◆ THE PROBLEM ◆
From first line to last, the records below are to be duplicated exactly.

Records excerpted from a collection

━━━

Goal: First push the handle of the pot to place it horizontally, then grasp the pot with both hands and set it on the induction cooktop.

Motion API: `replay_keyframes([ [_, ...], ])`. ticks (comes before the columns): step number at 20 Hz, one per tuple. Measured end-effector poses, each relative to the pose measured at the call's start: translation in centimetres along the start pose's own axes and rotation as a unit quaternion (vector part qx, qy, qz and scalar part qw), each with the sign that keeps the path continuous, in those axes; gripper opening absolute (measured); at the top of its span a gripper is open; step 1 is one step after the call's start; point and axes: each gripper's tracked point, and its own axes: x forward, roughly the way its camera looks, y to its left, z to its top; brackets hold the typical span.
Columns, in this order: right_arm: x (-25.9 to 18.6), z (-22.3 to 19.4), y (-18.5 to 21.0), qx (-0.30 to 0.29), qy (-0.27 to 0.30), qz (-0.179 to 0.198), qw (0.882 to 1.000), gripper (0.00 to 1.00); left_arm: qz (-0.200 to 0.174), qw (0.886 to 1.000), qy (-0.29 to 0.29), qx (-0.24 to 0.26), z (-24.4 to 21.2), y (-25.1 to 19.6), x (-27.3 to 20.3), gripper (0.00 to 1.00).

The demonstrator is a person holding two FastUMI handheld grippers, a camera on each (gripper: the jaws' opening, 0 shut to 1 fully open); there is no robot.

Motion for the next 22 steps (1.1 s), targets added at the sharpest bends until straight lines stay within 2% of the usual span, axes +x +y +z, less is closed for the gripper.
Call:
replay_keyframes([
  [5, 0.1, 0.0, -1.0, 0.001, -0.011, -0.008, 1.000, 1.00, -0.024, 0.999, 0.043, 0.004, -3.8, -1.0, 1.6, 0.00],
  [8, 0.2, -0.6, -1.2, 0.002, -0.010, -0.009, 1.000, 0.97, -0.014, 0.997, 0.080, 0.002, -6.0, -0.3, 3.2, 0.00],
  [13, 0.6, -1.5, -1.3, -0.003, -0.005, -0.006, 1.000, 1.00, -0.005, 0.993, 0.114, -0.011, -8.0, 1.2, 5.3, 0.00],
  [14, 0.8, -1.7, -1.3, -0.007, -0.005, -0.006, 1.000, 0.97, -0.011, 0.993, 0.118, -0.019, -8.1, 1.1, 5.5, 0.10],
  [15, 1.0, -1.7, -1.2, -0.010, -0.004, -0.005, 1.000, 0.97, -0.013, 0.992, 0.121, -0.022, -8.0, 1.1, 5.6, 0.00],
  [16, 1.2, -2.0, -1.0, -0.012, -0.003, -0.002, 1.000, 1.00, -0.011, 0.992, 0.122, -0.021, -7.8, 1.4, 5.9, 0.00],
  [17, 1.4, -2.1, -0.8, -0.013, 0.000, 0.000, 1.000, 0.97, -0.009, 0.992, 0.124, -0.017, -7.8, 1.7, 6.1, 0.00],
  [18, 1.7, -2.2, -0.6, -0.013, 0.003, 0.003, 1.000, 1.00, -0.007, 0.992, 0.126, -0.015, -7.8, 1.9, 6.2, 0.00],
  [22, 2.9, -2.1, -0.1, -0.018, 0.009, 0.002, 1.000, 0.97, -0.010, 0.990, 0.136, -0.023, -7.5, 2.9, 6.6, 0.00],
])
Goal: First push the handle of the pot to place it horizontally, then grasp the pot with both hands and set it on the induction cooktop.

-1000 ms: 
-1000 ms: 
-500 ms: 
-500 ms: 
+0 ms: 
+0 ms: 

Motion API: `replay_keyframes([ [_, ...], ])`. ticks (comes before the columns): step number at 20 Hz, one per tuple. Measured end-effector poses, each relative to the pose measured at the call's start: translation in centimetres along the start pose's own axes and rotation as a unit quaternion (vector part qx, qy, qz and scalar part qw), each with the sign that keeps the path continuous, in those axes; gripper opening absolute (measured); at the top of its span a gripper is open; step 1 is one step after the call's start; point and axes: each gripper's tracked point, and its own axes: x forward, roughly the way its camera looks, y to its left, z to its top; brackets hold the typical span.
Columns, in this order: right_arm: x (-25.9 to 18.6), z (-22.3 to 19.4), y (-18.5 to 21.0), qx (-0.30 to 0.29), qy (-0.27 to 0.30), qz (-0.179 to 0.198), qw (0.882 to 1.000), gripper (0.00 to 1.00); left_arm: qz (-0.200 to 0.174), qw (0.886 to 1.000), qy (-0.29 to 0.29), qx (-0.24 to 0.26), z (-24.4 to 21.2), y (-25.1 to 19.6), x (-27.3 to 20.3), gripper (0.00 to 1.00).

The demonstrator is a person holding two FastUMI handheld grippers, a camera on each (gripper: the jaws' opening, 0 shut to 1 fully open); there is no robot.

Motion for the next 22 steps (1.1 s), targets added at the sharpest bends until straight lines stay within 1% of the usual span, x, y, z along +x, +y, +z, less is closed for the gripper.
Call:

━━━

◆ SOLUTION TO THE PROBLEM ◆
Goal: First push the handle of the pot to place it horizontally, then grasp the pot with both hands and set it on the induction cooktop.

Motion API: `replay_keyframes([ [_, ...], ])`. ticks (comes before the columns): step number at 20 Hz, one per tuple. Measured end-effector poses, each relative to the pose measured at the call's start: translation in centimetres along the start pose's own axes and rotation as a unit quaternion (vector part qx, qy, qz and scalar part qw), each with the sign that keeps the path continuous, in those axes; gripper opening absolute (measured); at the top of its span a gripper is open; step 1 is one step after the call's start; point and axes: each gripper's tracked point, and its own axes: x forward, roughly the way its camera looks, y to its left, z to its top; brackets hold the typical span.
Columns, in this order: right_arm: x (-25.9 to 18.6), z (-22.3 to 19.4), y (-18.5 to 21.0), qx (-0.30 to 0.29), qy (-0.27 to 0.30), qz (-0.179 to 0.198), qw (0.882 to 1.000), gripper (0.00 to 1.00); left_arm: qz (-0.200 to 0.174), qw (0.886 to 1.000), qy (-0.29 to 0.29), qx (-0.24 to 0.26), z (-24.4 to 21.2), y (-25.1 to 19.6), x (-27.3 to 20.3), gripper (0.00 to 1.00).

The demonstrator is a person holding two FastUMI handheld grippers, a camera on each (gripper: the jaws' opening, 0 shut to 1 fully open); there is no robot.

Motion for the next 22 steps (1.1 s), targets added at the sharpest bends until straight lines stay within 2% of the usual span, axes +x +y +z, less is closed for the gripper.
Call:
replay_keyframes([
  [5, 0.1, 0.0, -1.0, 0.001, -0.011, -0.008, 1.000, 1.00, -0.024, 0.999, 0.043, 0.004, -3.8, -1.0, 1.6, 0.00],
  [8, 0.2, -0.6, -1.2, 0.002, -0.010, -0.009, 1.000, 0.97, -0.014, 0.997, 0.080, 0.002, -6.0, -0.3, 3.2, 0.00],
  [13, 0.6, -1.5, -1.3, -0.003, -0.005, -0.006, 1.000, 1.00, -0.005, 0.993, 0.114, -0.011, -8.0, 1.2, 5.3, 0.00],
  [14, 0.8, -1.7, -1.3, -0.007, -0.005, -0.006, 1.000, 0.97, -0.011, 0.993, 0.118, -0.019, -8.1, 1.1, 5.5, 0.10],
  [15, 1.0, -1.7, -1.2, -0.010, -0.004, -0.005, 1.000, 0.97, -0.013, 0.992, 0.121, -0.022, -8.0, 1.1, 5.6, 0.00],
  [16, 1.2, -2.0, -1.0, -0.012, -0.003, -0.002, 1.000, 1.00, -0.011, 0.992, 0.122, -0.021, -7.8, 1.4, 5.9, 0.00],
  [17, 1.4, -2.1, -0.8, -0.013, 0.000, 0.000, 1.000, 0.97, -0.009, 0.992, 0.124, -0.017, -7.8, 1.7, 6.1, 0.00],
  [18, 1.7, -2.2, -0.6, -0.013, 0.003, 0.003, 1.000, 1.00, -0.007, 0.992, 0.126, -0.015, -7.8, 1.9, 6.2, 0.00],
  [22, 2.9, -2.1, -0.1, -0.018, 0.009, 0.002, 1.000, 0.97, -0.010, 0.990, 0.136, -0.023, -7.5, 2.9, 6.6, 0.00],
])
Goal: First push the handle of the pot to place it horizontally, then grasp the pot with both hands and set it on the induction cooktop.

-1000 ms: 
-1000 ms: 
-500 ms: 
-500 ms: 
+0 ms: 
+0 ms: 

Motion API: `replay_keyframes([ [_, ...], ])`. ticks (comes before the columns): step number at 20 Hz, one per tuple. Measured end-effector poses, each relative to the pose measured at the call's start: translation in centimetres along the start pose's own axes and rotation as a unit quaternion (vector part qx, qy, qz and scalar part qw), each with the sign that keeps the path continuous, in those axes; gripper opening absolute (measured); at the top of its span a gripper is open; step 1 is one step after the call's start; point and axes: each gripper's tracked point, and its own axes: x forward, roughly the way its camera looks, y to its left, z to its top; brackets hold the typical span.
Columns, in this order: right_arm: x (-25.9 to 18.6), z (-22.3 to 19.4), y (-18.5 to 21.0), qx (-0.30 to 0.29), qy (-0.27 to 0.30), qz (-0.179 to 0.198), qw (0.882 to 1.000), gripper (0.00 to 1.00); left_arm: qz (-0.200 to 0.174), qw (0.886 to 1.000), qy (-0.29 to 0.29), qx (-0.24 to 0.26), z (-24.4 to 21.2), y (-25.1 to 19.6), x (-27.3 to 20.3), gripper (0.00 to 1.00).

The demonstrator is a person holding two FastUMI handheld grippers, a camera on each (gripper: the jaws' opening, 0 shut to 1 fully open); there is no robot.

Motion for the next 22 steps (1.1 s), targets added at the sharpest bends until straight lines stay within 1% of the usual span, x, y, z along +x, +y, +z, less is closed for the gripper.
Call:

No further output is needed.